(Records from a data source)
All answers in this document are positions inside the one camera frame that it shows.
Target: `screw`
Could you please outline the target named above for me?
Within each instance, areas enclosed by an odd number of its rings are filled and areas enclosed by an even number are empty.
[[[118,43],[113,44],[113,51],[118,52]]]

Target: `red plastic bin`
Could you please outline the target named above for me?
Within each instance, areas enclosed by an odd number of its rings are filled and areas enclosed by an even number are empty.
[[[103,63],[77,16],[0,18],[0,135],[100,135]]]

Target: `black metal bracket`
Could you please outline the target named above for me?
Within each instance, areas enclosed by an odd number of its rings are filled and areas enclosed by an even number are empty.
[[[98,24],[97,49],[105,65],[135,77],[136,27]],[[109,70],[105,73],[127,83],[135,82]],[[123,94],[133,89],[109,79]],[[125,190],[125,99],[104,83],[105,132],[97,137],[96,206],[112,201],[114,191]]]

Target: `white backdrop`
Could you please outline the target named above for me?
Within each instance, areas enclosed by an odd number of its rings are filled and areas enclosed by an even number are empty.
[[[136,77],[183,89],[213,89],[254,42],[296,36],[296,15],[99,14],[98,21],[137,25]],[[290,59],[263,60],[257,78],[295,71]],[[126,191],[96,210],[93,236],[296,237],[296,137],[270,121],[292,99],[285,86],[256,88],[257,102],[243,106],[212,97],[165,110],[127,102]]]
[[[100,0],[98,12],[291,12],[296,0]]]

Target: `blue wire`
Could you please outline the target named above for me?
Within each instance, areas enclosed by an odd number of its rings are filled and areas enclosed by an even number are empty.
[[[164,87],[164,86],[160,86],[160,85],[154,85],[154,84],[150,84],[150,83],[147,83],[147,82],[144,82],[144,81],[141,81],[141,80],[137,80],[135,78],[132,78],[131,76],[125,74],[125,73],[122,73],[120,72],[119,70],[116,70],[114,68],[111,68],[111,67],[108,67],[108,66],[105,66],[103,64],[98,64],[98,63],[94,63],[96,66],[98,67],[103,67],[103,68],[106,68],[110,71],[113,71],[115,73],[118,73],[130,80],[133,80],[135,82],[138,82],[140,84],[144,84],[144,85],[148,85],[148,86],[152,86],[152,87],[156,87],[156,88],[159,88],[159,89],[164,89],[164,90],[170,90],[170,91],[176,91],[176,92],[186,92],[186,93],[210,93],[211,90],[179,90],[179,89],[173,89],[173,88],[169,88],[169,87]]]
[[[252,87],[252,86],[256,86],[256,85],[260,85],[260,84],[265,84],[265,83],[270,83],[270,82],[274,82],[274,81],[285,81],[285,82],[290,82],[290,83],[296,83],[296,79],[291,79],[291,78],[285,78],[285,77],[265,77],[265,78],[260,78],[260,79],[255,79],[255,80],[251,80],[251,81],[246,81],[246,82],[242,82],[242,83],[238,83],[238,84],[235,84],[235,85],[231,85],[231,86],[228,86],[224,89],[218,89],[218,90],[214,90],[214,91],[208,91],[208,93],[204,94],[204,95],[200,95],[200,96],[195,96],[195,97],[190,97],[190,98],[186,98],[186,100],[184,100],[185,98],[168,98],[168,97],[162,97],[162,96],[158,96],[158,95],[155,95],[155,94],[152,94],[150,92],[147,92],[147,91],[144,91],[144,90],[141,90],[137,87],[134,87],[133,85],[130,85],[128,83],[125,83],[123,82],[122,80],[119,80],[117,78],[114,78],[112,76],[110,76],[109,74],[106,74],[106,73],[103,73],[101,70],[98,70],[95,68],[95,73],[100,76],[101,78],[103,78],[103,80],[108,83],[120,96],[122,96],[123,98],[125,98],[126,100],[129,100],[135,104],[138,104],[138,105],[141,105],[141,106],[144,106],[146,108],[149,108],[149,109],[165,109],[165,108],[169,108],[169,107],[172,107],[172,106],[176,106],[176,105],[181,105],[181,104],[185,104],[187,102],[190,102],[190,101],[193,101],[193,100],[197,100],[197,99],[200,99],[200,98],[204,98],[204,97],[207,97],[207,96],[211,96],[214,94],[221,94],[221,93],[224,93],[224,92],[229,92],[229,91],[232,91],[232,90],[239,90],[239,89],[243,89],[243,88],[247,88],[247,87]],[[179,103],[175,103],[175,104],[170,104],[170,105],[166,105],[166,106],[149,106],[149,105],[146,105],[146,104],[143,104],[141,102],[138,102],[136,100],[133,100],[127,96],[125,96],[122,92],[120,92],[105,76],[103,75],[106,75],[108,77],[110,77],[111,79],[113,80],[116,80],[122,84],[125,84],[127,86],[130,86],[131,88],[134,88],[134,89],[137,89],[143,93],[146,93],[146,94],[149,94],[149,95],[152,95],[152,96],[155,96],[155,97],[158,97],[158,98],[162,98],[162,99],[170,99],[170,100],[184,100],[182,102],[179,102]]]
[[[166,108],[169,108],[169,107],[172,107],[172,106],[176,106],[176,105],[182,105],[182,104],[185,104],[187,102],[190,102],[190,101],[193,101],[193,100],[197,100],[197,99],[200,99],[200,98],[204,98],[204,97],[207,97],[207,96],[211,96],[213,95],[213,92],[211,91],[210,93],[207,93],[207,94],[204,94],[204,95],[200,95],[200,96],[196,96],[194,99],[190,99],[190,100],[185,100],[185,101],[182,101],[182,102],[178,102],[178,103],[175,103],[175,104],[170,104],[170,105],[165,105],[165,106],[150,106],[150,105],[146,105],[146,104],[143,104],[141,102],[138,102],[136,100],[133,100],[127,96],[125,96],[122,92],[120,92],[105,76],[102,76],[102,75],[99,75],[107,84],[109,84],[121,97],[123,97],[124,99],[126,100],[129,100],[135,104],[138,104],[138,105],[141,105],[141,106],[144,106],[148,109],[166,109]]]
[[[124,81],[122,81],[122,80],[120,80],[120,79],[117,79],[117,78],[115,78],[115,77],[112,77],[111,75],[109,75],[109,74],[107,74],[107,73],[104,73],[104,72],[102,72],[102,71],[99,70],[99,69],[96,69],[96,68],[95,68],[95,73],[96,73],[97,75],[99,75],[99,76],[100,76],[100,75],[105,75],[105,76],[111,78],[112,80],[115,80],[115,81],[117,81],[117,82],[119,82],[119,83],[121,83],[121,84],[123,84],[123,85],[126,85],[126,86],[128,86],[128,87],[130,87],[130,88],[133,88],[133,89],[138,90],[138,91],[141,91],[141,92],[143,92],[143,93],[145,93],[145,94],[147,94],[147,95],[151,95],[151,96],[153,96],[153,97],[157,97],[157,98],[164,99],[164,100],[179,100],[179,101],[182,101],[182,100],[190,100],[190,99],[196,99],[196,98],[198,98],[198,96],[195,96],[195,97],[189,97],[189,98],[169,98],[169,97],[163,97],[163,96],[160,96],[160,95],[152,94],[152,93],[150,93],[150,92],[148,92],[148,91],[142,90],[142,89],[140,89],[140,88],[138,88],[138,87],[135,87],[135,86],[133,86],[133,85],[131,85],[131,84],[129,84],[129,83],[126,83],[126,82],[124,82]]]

PROBLEM TO SOLVE –
Transcribe every entry word for word.

SOLUTION –
All answers in this document are positions inside the one camera frame that it shows.
Target: `screw`
Could you please outline the target named above for me?
Within each instance, areas enclosed by an odd number of its rings are filled and areas enclosed by an even number are empty.
[[[118,43],[113,44],[113,51],[118,52]]]

Target: `red plastic bin`
Could you please outline the target named above for me?
Within each instance, areas enclosed by an odd number of its rings are filled and areas enclosed by an even number are empty.
[[[103,63],[77,16],[0,18],[0,135],[100,135]]]

Target: `black metal bracket`
Could you please outline the target named above for me?
Within each instance, areas enclosed by an odd number of its rings are filled and areas enclosed by an even number are empty.
[[[98,24],[97,49],[105,65],[135,77],[136,27]],[[109,70],[105,73],[127,83],[135,82]],[[123,94],[133,89],[109,79]],[[125,190],[125,99],[104,83],[105,132],[97,137],[96,206],[112,201],[114,191]]]

Target: `white backdrop`
Could you please outline the target named above for me?
Within each instance, areas enclosed by an odd number of its rings are filled and areas enclosed by an even number are empty.
[[[136,77],[183,89],[213,89],[254,42],[296,36],[296,15],[99,14],[98,21],[137,25]],[[290,59],[263,60],[257,78],[295,71]],[[126,191],[96,210],[93,236],[296,237],[296,137],[270,121],[292,99],[285,86],[256,88],[257,102],[243,106],[212,97],[165,110],[127,102]]]
[[[100,0],[98,12],[291,12],[296,0]]]

Target: `blue wire`
Could you please outline the target named above for me?
Within each instance, areas enclosed by an odd number of its rings are filled and areas enclosed by an even number are empty.
[[[164,87],[164,86],[160,86],[160,85],[154,85],[154,84],[150,84],[150,83],[147,83],[147,82],[144,82],[144,81],[141,81],[141,80],[137,80],[135,78],[132,78],[131,76],[125,74],[125,73],[122,73],[120,72],[119,70],[116,70],[114,68],[111,68],[111,67],[108,67],[108,66],[105,66],[103,64],[98,64],[98,63],[94,63],[96,66],[98,67],[103,67],[103,68],[106,68],[110,71],[113,71],[115,73],[118,73],[130,80],[133,80],[135,82],[138,82],[140,84],[144,84],[144,85],[148,85],[148,86],[152,86],[152,87],[156,87],[156,88],[159,88],[159,89],[164,89],[164,90],[170,90],[170,91],[176,91],[176,92],[186,92],[186,93],[210,93],[211,90],[179,90],[179,89],[173,89],[173,88],[169,88],[169,87]]]
[[[252,87],[252,86],[256,86],[256,85],[260,85],[260,84],[265,84],[265,83],[270,83],[270,82],[274,82],[274,81],[285,81],[285,82],[290,82],[290,83],[296,83],[296,79],[291,79],[291,78],[285,78],[285,77],[265,77],[265,78],[260,78],[260,79],[255,79],[255,80],[251,80],[251,81],[246,81],[246,82],[242,82],[242,83],[238,83],[238,84],[235,84],[235,85],[231,85],[231,86],[228,86],[224,89],[218,89],[218,90],[214,90],[214,91],[208,91],[208,93],[204,94],[204,95],[200,95],[200,96],[195,96],[195,97],[190,97],[190,98],[186,98],[186,100],[184,100],[185,98],[168,98],[168,97],[162,97],[162,96],[158,96],[158,95],[155,95],[155,94],[152,94],[150,92],[147,92],[147,91],[144,91],[144,90],[141,90],[137,87],[134,87],[133,85],[130,85],[128,83],[125,83],[123,82],[122,80],[119,80],[117,78],[114,78],[112,76],[110,76],[109,74],[106,74],[106,73],[103,73],[101,70],[98,70],[95,68],[95,73],[100,76],[101,78],[103,78],[103,80],[108,83],[120,96],[122,96],[123,98],[125,98],[126,100],[129,100],[135,104],[138,104],[138,105],[141,105],[141,106],[144,106],[146,108],[149,108],[149,109],[165,109],[165,108],[169,108],[169,107],[172,107],[172,106],[176,106],[176,105],[181,105],[181,104],[185,104],[187,102],[190,102],[190,101],[193,101],[193,100],[197,100],[197,99],[200,99],[200,98],[204,98],[204,97],[207,97],[207,96],[211,96],[214,94],[221,94],[221,93],[224,93],[224,92],[229,92],[229,91],[232,91],[232,90],[239,90],[239,89],[243,89],[243,88],[247,88],[247,87]],[[179,103],[175,103],[175,104],[170,104],[170,105],[166,105],[166,106],[149,106],[149,105],[146,105],[146,104],[143,104],[141,102],[138,102],[136,100],[133,100],[127,96],[125,96],[122,92],[120,92],[105,76],[103,75],[106,75],[108,77],[110,77],[111,79],[113,80],[116,80],[122,84],[125,84],[127,86],[130,86],[131,88],[134,88],[134,89],[137,89],[143,93],[146,93],[146,94],[149,94],[149,95],[152,95],[152,96],[155,96],[155,97],[158,97],[158,98],[162,98],[162,99],[170,99],[170,100],[184,100],[182,102],[179,102]]]
[[[166,108],[169,108],[169,107],[172,107],[172,106],[176,106],[176,105],[182,105],[182,104],[185,104],[187,102],[190,102],[190,101],[193,101],[193,100],[197,100],[197,99],[200,99],[200,98],[204,98],[204,97],[207,97],[207,96],[211,96],[213,95],[213,92],[211,91],[210,93],[207,93],[207,94],[204,94],[204,95],[200,95],[200,96],[196,96],[194,99],[190,99],[190,100],[185,100],[185,101],[182,101],[182,102],[178,102],[178,103],[175,103],[175,104],[170,104],[170,105],[165,105],[165,106],[150,106],[150,105],[146,105],[146,104],[143,104],[141,102],[138,102],[136,100],[133,100],[127,96],[125,96],[122,92],[120,92],[105,76],[102,76],[102,75],[99,75],[107,84],[109,84],[121,97],[123,97],[124,99],[126,100],[129,100],[135,104],[138,104],[138,105],[141,105],[141,106],[144,106],[148,109],[166,109]]]
[[[124,81],[122,81],[122,80],[120,80],[120,79],[117,79],[117,78],[115,78],[115,77],[112,77],[111,75],[109,75],[109,74],[107,74],[107,73],[104,73],[104,72],[102,72],[102,71],[99,70],[99,69],[96,69],[96,68],[95,68],[95,73],[96,73],[97,75],[99,75],[99,76],[100,76],[100,75],[105,75],[105,76],[111,78],[112,80],[115,80],[115,81],[117,81],[117,82],[119,82],[119,83],[121,83],[121,84],[123,84],[123,85],[126,85],[126,86],[128,86],[128,87],[130,87],[130,88],[133,88],[133,89],[138,90],[138,91],[141,91],[141,92],[143,92],[143,93],[145,93],[145,94],[147,94],[147,95],[151,95],[151,96],[153,96],[153,97],[157,97],[157,98],[164,99],[164,100],[179,100],[179,101],[182,101],[182,100],[190,100],[190,99],[196,99],[196,98],[198,98],[198,96],[195,96],[195,97],[189,97],[189,98],[169,98],[169,97],[163,97],[163,96],[160,96],[160,95],[152,94],[152,93],[150,93],[150,92],[148,92],[148,91],[142,90],[142,89],[140,89],[140,88],[138,88],[138,87],[135,87],[135,86],[133,86],[133,85],[131,85],[131,84],[129,84],[129,83],[126,83],[126,82],[124,82]]]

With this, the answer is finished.